Using dogs saves time.
Although divers probably would have found the body in their next sweep, “the dogs can cut our time down tremendously if they’re accurate,” said Mark Klopp, a reserve diver for the sheriff’s dive team.
But conditions have to be right. Klopp, who still considers himself a skeptic, has seen dogs pass right by drowning victims.
“I think I’d have to see a couple more to be convinced,” he said.
Fast-running currents can scatter a scent far beyond the dog’s ability to pinpoint the body’s location, Tolhurst said. Extremely cold conditions underwater can slow or halt decomposition, limiting the scent on the water’s surface.
But the water’s depth, Tolhurst says, doesn’t matter.
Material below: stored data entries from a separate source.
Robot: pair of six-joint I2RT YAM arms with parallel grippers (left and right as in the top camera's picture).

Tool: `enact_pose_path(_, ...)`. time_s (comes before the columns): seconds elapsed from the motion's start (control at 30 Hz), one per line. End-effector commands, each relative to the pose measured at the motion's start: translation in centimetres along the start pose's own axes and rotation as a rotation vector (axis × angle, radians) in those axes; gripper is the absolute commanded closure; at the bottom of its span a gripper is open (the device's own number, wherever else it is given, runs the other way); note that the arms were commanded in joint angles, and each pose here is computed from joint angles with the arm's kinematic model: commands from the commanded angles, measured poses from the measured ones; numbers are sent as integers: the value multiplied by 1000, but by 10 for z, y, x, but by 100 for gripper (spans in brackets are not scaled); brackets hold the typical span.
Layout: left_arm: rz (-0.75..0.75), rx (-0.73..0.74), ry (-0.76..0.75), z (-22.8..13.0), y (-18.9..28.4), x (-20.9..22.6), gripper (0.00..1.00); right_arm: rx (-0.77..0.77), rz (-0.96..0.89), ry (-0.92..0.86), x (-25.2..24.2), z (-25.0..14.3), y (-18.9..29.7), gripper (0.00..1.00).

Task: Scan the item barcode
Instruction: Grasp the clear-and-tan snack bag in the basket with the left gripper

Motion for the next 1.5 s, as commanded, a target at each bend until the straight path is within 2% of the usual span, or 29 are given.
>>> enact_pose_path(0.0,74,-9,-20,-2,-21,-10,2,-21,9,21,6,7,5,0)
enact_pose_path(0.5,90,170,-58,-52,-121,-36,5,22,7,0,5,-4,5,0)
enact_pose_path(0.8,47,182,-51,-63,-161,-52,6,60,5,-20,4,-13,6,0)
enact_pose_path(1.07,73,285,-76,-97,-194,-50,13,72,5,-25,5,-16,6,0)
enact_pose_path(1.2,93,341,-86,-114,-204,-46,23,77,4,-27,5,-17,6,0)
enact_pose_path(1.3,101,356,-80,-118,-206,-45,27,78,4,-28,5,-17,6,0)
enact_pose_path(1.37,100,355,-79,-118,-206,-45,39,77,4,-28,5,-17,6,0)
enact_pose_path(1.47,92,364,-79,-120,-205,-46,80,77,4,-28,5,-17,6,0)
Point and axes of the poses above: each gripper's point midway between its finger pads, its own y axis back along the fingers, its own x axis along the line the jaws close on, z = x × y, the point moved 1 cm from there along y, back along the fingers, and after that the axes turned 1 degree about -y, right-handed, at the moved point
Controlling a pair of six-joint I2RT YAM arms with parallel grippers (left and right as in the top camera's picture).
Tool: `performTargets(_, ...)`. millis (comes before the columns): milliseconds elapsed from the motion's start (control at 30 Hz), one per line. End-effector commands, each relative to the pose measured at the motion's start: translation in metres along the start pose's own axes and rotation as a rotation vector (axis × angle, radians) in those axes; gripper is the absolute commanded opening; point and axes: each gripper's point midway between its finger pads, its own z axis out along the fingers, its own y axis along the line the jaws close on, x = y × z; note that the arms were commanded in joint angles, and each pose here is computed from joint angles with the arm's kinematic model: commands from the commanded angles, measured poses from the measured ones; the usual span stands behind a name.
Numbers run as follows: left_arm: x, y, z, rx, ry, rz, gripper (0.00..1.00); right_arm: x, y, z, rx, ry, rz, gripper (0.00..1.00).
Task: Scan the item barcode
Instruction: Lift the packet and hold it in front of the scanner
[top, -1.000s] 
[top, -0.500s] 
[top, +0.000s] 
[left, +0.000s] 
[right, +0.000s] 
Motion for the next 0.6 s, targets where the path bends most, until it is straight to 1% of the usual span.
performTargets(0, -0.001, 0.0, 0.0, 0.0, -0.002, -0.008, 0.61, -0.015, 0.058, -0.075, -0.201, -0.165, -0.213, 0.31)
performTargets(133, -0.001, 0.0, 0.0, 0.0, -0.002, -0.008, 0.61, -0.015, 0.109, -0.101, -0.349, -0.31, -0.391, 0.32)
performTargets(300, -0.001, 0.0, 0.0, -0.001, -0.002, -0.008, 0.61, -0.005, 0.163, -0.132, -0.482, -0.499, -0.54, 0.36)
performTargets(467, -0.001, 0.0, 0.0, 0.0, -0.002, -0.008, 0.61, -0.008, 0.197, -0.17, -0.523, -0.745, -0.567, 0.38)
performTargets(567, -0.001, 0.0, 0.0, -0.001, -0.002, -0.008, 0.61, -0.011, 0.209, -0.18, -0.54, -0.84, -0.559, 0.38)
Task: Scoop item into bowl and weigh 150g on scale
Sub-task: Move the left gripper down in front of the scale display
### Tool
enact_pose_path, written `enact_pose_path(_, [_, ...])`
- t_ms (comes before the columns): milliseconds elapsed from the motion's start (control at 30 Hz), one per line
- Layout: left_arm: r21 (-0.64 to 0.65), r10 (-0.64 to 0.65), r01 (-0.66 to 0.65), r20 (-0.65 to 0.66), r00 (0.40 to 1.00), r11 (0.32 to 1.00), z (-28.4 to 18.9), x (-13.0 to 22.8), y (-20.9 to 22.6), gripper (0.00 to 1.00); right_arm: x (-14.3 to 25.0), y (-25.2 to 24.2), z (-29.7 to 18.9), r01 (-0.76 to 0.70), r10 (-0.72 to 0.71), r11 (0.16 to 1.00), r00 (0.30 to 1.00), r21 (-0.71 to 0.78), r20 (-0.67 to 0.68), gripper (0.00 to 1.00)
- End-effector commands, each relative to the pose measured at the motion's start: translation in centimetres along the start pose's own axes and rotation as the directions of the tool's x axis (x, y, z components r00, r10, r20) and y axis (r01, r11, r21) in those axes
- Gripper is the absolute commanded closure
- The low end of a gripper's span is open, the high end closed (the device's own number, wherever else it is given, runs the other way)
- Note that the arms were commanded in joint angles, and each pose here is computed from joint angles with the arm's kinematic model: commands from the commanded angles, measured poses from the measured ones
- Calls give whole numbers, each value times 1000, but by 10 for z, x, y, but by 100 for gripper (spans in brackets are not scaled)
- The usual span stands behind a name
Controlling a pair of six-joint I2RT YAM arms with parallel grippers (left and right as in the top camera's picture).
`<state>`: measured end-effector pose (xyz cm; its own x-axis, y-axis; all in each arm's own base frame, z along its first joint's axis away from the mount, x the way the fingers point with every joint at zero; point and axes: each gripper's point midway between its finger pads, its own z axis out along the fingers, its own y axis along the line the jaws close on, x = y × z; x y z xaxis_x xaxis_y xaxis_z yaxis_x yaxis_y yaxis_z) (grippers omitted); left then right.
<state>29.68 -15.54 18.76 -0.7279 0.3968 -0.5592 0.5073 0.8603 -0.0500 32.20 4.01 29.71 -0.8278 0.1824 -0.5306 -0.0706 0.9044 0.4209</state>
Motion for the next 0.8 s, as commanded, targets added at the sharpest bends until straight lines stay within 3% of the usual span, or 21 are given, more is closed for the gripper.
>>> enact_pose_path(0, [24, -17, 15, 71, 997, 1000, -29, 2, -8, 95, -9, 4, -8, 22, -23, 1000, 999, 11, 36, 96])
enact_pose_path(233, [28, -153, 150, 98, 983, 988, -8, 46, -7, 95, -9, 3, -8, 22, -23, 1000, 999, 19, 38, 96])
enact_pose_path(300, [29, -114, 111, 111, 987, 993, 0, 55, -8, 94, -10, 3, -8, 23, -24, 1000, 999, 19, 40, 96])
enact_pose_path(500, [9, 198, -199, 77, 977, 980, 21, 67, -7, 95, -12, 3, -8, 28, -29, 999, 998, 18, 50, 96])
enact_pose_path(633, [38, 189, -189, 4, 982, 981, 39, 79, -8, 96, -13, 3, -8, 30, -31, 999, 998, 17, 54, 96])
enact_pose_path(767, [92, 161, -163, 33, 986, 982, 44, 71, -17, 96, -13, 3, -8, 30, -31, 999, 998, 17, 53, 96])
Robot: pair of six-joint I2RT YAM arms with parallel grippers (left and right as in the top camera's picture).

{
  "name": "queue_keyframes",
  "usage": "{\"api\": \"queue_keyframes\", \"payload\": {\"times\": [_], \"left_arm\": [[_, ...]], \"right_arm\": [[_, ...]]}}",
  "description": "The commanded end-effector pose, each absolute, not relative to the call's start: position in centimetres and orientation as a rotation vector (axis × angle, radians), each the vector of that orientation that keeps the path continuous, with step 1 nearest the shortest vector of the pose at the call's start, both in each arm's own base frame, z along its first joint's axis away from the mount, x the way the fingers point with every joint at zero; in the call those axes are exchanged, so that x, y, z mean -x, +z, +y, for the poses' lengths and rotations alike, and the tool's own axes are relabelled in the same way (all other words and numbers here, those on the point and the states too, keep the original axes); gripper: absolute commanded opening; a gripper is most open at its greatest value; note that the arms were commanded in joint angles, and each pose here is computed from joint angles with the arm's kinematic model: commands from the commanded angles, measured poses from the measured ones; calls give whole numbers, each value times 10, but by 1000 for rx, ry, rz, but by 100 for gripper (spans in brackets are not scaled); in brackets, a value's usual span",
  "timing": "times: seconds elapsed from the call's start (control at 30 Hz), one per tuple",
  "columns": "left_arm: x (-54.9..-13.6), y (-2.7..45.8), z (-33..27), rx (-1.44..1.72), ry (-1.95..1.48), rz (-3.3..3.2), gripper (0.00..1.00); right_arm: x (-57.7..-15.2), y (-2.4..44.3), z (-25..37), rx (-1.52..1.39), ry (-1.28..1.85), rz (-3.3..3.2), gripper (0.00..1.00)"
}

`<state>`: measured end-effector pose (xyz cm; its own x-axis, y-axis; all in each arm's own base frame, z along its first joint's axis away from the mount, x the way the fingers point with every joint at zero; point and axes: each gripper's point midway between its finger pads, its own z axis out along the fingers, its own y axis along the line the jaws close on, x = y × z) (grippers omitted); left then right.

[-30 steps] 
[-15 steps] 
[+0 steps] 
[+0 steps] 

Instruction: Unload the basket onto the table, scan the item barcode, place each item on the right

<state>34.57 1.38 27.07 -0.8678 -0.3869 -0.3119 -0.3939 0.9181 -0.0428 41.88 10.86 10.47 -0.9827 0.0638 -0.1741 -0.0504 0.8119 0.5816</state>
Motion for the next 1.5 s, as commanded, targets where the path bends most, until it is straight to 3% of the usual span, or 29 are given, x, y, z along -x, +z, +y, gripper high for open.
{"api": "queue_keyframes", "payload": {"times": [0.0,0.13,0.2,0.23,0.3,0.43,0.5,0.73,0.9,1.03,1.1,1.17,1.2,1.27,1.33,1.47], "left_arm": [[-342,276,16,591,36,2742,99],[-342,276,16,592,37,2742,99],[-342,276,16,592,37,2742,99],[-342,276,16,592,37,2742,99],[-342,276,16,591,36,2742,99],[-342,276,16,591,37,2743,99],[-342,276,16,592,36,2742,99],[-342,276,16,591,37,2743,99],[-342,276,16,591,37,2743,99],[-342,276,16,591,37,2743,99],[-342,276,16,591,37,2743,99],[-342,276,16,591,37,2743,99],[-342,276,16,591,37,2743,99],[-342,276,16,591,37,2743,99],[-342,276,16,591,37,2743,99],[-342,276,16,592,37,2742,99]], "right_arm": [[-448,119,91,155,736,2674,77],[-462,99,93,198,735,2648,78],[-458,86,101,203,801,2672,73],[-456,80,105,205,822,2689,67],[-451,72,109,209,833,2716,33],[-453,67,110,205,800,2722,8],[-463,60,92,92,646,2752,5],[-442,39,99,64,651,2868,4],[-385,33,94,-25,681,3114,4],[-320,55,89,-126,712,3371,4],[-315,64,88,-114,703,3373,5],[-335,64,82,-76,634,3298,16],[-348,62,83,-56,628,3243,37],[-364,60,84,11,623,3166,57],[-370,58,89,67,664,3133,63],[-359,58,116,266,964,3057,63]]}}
“Ten or 200 feet, the tissue and scent get to the top the same way,” he said.
Hershe and two bloodhounds, Sable and Duchess, have been training for about a year. Hershe’s success at Lake Mission Viejo was a first for the Orange County Sheriff’s Department.
“The first thing I did was familiarize Hershe with boats,” Moore said. “Then I had to get her used to looking for something on water that she usually finds on land.
“She got a little bit spooked by the divers with all their bubbles,” he said. “But she trained for this very easily.”
Tolhurst has lost count of the bodies his dogs have found over the years, of the families who found bittersweet relief from the news.
But there is one search he has yet to do.
During Upstate New York’s frozen winters, people who have been underwater for up to 45 minutes have been revived, he said.
“I’ve never saved a person like that,” he said. “I’ve never been in the position, because I don’t usually get called until all else fails. But, my, it would be sweet.”